Along the way, someone told them, “You can’t say that,” or “You shouldn’t say that,” or “That wasn’t appropriate.” As a result, most of us have very deep, underlying conditioning that tells us that being just who we are is not okay. We have been conditioned to believe that there are times when it is okay to be truthful and honest, and there are times when it is not okay to be truthful and honest. Most human beings actually have an imprinting not only in their minds, but in their bodies and their emotions- that if they are honest, if they are real, something bad is going to happen. Somebody is not going to like it. They fear they won’t be able to control their environment if they tell the truth.
But telling the truth is an aspect of awakening. It may not seem like it, because it’s very practical and very human. It’s not transcendent. It’s not about pure consciousness. It’s about how pure consciousness manifests as a human being in an undivided way. We must be able to manifest what we realize, and we must also come to grips with and start to notice the very forces within us that keep us from manifesting truthfulness in every situation.
Almost every time I’ve given a talk like this in public, someone will come up to me later and say, “You know that talk you gave on truthfulness and honesty and all that?” And I’ll go, “Yeah, I remember the talk.” And they’ll say, “Well, somebody came up in the parking lot afterward and decided that she needed to tell me all the rotten things she thought about me – in the name of honesty.” And I just kind of shake my head. I hesitate to even give talks on this topic, because it’s so easy to misunderstand.
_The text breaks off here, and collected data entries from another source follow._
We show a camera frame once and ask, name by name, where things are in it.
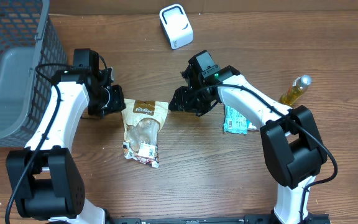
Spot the small white brown wrapper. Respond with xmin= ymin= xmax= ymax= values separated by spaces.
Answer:
xmin=123 ymin=142 xmax=159 ymax=168

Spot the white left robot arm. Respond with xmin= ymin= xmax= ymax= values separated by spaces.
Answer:
xmin=4 ymin=49 xmax=126 ymax=223

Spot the teal wipes packet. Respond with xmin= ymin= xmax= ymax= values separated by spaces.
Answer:
xmin=223 ymin=105 xmax=249 ymax=135

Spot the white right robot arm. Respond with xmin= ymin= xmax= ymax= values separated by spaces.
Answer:
xmin=168 ymin=50 xmax=330 ymax=223

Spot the dark grey plastic basket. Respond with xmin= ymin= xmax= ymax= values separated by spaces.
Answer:
xmin=0 ymin=0 xmax=67 ymax=147

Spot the yellow liquid bottle grey cap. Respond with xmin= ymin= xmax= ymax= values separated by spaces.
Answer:
xmin=279 ymin=75 xmax=312 ymax=106

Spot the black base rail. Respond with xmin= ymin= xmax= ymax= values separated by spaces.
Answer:
xmin=104 ymin=213 xmax=331 ymax=224

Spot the brown snack pouch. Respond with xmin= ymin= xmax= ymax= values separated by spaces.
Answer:
xmin=121 ymin=98 xmax=168 ymax=154

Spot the teal tissue pack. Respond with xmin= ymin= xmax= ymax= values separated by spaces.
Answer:
xmin=247 ymin=121 xmax=259 ymax=131

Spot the white barcode scanner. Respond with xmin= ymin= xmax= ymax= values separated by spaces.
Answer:
xmin=159 ymin=4 xmax=194 ymax=50

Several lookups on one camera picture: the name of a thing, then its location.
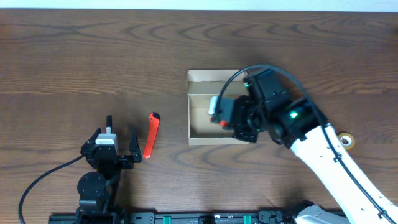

Truth is a very high standard. Truth is not a plaything. To tell what is true within ourselves is not to tell what we think; it is not to tell our opinion. It is not to dump the garbage can of our mind onto somebody else. All of that is illusion, dis-tortion, projection. Truth is not unloading our opinions onto someone. That is not truth. Truth is not telling our beliefs about things. That is not truth. Those are ways that we actually hide from truth. ids worls
Truth is much more intimate than that. When we tell the truth, it has the sense of a confession. I don’t mean in a confession of something bad or wrong, but I mean the sense that we come completely out of hiding. Truth is a simple thing. To speak the truth is to speak from a sense of total and absolute unprotectedness.
To tell truth with any consistency, we not only have to meet every place in ourselves that is afraid of telling truth, we also have to see our personal belief structure that tells us, “I can’t do that.” Those belief structures are by their very nature based in unreality. To know this is not enough; you have to actually see it, to really perceive exactly what you believe. What are the exact belief structures that cause you to go into duality, that cause you to go into conflict and hiding? Only then can you tell truth in the way I’m discussing here.